One night, a naked Vadinho appears in her bedroom. Only she can see him. He claims that she called for him to return to her. She tries to send him away but he’s always around the house, sometimes watching her make love to her current husband and laughing hysterically.
Flor decides to get rid of him once and for all by having a ceremony done to exorcise him from her life. As he starts to fade away, she calls him back and the two make love. Soon Vadihno is sleeping in the same bed with Flor and Teodoro and accompanying them both while they leave church—walking down the street stark naked while patting Flor’s bottom.
Researching the film for this post, I was kind of surprised—though not as much upon reflection—to find that many reviews are snippy and dismissive. Complaints range from the flashback sequence being too long, the comedy being too broad (or not broad enough, go figure), the story not having anything to say about anything, etc.

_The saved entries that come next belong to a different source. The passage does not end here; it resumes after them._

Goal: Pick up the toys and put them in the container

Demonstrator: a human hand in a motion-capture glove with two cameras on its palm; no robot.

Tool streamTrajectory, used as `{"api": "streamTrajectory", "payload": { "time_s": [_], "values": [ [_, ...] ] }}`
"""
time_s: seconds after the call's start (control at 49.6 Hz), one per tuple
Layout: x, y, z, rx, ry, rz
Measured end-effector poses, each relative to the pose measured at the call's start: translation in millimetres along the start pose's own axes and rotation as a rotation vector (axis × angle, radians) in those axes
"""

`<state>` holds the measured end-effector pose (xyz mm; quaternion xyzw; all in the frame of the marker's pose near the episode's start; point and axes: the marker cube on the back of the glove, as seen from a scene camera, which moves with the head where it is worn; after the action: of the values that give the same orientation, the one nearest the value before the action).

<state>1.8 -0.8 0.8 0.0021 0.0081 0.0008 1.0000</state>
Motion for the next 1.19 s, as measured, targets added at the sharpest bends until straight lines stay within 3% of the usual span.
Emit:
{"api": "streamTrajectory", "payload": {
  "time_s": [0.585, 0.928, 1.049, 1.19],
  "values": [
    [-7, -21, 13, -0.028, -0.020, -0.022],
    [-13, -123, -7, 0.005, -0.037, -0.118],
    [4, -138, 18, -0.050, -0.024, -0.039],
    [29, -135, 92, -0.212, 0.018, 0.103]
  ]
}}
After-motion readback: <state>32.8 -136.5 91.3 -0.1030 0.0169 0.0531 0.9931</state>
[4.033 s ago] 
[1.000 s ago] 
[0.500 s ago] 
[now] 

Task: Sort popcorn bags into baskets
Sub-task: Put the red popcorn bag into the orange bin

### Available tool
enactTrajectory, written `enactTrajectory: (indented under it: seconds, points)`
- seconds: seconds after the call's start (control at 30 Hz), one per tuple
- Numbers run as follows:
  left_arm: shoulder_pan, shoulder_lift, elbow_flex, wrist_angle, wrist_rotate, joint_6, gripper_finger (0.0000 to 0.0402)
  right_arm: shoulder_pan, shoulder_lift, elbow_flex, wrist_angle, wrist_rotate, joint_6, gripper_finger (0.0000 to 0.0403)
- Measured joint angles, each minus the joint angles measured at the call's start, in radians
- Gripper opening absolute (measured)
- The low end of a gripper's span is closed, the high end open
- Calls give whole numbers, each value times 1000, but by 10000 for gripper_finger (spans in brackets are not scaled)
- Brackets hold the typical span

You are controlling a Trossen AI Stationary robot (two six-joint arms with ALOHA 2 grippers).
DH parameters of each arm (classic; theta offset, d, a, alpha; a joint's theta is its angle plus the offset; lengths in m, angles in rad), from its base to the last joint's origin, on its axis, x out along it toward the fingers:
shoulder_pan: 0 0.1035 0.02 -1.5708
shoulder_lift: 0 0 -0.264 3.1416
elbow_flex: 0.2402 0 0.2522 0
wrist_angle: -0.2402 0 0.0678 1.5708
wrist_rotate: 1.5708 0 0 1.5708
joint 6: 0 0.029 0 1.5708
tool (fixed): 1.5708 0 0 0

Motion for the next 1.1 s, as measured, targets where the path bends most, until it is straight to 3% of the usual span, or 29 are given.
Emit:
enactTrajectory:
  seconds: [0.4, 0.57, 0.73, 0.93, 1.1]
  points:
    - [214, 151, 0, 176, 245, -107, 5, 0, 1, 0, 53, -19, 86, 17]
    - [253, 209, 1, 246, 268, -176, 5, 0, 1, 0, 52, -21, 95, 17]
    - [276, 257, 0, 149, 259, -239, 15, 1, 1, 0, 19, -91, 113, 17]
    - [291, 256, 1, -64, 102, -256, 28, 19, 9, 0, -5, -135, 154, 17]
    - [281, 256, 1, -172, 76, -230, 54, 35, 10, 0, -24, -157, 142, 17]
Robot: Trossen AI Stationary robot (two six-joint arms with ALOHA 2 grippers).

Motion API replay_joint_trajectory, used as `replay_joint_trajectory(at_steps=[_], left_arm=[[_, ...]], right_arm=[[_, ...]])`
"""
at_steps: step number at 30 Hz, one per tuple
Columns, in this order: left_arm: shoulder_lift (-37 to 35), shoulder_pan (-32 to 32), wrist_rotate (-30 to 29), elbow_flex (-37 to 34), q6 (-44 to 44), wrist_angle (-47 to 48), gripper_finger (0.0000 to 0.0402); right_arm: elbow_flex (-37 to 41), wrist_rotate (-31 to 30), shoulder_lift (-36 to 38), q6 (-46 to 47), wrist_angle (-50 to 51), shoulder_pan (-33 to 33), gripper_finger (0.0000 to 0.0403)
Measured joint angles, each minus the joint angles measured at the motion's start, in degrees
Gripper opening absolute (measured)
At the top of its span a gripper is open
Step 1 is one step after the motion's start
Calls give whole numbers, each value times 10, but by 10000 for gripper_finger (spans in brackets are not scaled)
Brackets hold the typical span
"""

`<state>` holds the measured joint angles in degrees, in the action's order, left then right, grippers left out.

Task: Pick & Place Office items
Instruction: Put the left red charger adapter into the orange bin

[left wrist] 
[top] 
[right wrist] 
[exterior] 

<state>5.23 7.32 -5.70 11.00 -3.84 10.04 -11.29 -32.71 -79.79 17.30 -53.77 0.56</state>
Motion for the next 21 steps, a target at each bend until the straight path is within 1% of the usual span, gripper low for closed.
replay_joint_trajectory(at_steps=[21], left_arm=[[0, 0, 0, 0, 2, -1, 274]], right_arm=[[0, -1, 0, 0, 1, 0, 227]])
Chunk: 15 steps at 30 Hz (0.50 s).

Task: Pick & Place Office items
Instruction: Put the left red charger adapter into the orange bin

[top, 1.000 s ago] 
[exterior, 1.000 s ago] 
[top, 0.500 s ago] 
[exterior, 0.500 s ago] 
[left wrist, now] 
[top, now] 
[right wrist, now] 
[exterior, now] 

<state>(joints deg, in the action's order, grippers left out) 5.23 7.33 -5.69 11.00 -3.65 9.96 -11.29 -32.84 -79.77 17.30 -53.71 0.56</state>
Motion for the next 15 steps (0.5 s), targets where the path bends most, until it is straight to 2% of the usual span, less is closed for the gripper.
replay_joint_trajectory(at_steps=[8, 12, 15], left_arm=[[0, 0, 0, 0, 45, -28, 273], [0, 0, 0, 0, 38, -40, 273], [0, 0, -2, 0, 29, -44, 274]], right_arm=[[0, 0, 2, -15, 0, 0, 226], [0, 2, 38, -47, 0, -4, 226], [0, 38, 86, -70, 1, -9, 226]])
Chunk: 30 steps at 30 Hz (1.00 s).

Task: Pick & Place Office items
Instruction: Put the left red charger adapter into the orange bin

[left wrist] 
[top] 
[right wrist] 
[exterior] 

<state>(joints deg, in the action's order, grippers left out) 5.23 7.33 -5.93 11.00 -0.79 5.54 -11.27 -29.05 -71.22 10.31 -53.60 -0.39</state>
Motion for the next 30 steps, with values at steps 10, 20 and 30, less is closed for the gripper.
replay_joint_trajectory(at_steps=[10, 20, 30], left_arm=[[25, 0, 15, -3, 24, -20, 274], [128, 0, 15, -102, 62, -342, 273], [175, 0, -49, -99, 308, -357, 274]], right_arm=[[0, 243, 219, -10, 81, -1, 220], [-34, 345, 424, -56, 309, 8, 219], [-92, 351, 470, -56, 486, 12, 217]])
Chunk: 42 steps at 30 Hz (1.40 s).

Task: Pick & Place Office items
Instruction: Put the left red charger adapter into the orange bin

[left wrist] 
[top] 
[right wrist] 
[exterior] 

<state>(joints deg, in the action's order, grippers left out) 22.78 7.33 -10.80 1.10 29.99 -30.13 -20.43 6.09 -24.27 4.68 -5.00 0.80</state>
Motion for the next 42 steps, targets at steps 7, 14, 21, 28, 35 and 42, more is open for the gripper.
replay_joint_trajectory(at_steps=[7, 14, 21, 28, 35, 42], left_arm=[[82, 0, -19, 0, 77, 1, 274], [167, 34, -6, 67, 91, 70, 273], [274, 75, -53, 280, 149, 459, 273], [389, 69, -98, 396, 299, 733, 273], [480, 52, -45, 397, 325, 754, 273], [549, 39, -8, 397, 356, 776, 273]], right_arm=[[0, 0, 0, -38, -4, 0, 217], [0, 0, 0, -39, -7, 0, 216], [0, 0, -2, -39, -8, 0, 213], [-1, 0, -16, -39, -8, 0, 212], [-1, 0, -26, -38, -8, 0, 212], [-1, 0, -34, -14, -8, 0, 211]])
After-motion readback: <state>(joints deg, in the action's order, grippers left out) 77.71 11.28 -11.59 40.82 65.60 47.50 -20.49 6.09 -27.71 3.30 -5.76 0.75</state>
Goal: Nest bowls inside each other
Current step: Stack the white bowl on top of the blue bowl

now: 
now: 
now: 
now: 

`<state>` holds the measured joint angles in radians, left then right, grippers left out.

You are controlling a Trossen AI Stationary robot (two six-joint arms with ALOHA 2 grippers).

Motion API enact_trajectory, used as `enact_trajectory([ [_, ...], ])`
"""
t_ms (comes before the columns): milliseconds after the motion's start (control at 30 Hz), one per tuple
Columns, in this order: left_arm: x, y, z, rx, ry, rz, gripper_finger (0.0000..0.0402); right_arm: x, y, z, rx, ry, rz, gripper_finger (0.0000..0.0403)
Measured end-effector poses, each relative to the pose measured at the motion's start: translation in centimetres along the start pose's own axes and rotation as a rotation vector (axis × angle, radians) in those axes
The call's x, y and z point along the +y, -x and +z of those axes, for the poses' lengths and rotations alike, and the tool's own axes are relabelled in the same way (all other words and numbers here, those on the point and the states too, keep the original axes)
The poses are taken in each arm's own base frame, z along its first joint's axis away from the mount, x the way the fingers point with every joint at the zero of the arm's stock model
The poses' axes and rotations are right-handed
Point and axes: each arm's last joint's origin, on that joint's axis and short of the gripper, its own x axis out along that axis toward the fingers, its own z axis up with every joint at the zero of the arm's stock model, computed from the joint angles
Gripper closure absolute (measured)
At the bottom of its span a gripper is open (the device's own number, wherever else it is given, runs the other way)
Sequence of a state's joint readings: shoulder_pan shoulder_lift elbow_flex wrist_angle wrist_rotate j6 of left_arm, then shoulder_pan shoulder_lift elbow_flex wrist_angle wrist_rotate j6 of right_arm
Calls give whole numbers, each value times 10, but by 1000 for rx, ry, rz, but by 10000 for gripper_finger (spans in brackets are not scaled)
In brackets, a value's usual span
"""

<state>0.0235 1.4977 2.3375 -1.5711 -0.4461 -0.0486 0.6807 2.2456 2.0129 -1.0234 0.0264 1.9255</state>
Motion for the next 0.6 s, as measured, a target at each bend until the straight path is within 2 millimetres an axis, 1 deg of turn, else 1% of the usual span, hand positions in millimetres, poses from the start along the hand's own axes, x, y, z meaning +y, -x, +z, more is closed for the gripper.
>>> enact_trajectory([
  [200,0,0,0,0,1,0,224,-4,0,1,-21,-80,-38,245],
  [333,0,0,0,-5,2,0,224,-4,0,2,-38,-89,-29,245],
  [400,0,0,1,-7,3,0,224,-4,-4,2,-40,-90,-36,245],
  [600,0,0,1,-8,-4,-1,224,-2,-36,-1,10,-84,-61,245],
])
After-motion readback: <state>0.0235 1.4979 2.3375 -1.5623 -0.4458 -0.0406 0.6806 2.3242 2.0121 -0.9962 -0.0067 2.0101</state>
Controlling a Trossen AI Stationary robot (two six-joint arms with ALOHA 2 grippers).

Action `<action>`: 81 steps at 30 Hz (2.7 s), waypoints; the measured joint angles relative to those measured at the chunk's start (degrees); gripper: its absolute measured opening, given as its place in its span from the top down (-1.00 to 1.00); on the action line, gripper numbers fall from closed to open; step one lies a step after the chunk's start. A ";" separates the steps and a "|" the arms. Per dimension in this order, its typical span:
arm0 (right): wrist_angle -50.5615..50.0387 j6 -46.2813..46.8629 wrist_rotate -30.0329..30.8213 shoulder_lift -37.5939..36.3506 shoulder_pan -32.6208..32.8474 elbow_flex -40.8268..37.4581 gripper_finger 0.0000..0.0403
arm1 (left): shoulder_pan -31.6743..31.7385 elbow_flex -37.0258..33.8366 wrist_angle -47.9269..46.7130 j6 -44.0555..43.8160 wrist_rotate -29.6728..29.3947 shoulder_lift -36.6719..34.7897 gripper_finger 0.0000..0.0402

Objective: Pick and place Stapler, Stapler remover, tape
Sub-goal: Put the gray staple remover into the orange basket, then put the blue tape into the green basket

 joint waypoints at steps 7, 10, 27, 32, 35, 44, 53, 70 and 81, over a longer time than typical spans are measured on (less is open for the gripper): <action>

I think I can guess at the cause of at least some of the griping. The film (and the original Amado novel) create a situation where a woman finds a way to gain satisfaction in every area of her life, and suffers nary a consequence for it. The walk down the street with her two husbands is a sharp slap in the face of the idea that women can’t have everything they want out of life. Flor wants stability and a quiet, simple bourgeois life, while also having access to some flaming hot sex whenever she wants it, and that’s exactly what she gets.
Most women aren’t going to have the convenience of a dead (and dead sexy) husband who will oblige her with the latter without denying her the former. But it’s quite the fantasy for women.
The film and other variations of the novel are still popular. Just this year, Mexican TV produced a telenovela based on the novel. There is an American (though unfortunately not as sexy) version of the film called Kiss Me Goodbye. There have also been successful stage productions.
Dona Flor and her Two Husbands has many things to recommend it: a colorful portrait of Brazilian life during the 1940s, the lovely Braga, and, surprise, surprise, a sex comedy focused on a woman with agency. Not bad for a film four decades old.